[[ MATERIAL SUPPLIED open ]]
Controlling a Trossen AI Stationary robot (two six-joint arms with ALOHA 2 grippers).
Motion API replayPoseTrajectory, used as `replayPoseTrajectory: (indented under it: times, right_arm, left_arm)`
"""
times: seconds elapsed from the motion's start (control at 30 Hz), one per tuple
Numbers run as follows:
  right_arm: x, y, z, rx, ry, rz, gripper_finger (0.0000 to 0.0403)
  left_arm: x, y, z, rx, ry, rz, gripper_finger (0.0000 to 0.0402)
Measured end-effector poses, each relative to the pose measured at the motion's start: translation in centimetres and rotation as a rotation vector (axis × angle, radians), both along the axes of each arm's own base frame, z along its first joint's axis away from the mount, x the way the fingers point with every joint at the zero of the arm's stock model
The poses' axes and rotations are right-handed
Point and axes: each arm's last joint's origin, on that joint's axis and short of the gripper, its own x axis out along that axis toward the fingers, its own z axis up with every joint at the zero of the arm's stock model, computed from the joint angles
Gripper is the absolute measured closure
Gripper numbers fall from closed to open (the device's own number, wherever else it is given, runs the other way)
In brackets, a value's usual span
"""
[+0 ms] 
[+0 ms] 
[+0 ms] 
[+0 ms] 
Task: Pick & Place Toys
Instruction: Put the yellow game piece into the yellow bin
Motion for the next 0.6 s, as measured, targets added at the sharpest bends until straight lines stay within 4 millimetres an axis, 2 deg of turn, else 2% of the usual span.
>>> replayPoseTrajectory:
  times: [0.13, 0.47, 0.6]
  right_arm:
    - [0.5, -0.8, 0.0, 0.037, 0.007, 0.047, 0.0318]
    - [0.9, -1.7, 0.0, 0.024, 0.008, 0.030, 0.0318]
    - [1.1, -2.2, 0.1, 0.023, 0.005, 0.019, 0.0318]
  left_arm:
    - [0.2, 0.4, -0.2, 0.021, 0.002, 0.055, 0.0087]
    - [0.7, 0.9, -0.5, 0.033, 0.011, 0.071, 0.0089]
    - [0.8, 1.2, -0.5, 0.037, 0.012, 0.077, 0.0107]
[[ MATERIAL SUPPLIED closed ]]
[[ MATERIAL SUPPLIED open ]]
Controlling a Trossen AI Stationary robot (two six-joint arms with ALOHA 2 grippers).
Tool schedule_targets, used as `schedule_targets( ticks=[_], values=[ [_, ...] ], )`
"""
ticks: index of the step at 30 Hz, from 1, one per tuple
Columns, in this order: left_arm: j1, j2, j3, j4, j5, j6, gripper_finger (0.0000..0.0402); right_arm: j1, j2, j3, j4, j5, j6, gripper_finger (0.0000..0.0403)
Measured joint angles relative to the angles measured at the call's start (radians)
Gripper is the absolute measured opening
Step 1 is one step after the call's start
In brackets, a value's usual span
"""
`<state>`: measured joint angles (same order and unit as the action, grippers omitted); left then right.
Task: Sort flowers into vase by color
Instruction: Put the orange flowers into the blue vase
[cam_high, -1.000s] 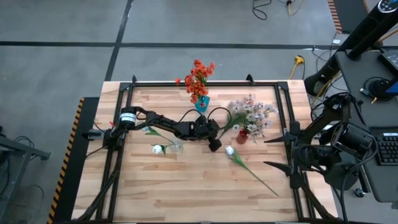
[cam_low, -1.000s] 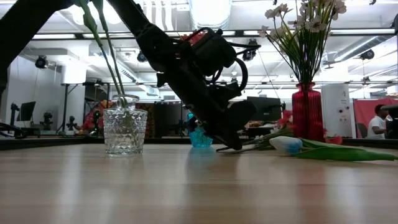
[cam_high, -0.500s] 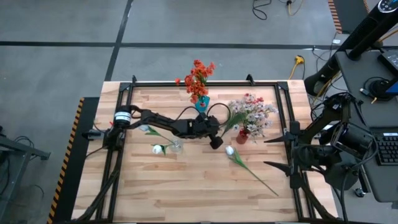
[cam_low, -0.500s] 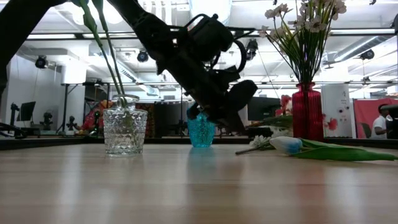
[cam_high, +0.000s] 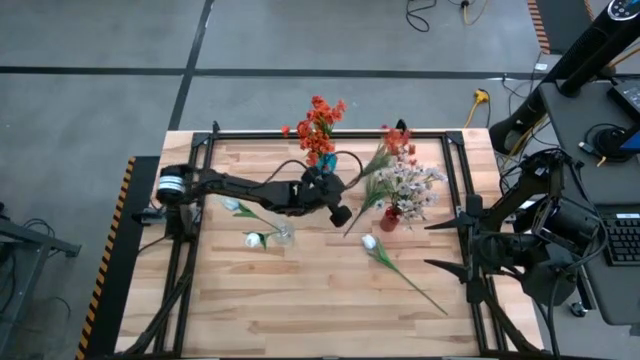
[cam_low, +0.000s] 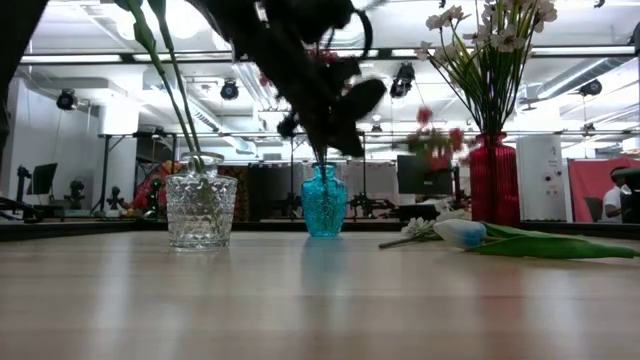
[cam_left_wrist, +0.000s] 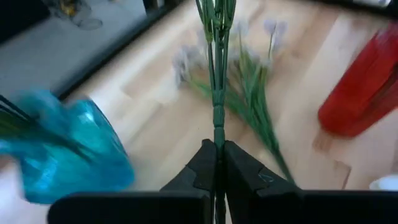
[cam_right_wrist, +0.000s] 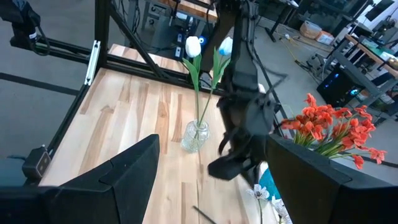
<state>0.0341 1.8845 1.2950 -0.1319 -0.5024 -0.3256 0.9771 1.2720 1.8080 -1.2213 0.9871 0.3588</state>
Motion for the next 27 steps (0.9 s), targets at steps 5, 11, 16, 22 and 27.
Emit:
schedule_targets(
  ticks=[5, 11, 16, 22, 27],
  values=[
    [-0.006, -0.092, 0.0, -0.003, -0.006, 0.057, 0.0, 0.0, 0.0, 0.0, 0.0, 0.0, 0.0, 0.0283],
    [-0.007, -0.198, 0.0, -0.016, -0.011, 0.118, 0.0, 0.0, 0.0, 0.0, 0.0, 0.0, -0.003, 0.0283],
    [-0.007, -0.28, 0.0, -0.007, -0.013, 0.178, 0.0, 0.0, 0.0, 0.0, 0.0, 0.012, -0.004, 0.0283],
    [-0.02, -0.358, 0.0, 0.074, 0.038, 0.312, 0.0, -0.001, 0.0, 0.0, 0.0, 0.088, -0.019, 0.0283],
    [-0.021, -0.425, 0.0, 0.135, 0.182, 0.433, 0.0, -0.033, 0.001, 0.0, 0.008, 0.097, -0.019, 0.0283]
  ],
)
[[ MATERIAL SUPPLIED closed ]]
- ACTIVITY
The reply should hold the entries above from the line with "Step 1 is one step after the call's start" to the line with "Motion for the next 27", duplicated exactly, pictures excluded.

- SOLUTION TO THIS TASK
Step 1 is one step after the call's start
In brackets, a value's usual span
"""
`<state>`: measured joint angles (same order and unit as the action, grippers omitted); left then right.
Task: Sort flowers into vase by color
Instruction: Put the orange flowers into the blue vase
[cam_high, -1.000s] 
[cam_low, -1.000s] 
[cam_high, -0.500s] 
[cam_low, -0.500s] 
[cam_high, +0.000s] 
[cam_low, +0.000s] 
[cam_left_wrist, +0.000s] 
[cam_right_wrist, +0.000s] 
<state>0.0341 1.8845 1.2950 -0.1319 -0.5024 -0.3256 0.9771 1.2720 1.8080 -1.2213 0.9871 0.3588</state>
Motion for the next 27 steps (0.9 s), targets at steps 5, 11, 16, 22 and 27.

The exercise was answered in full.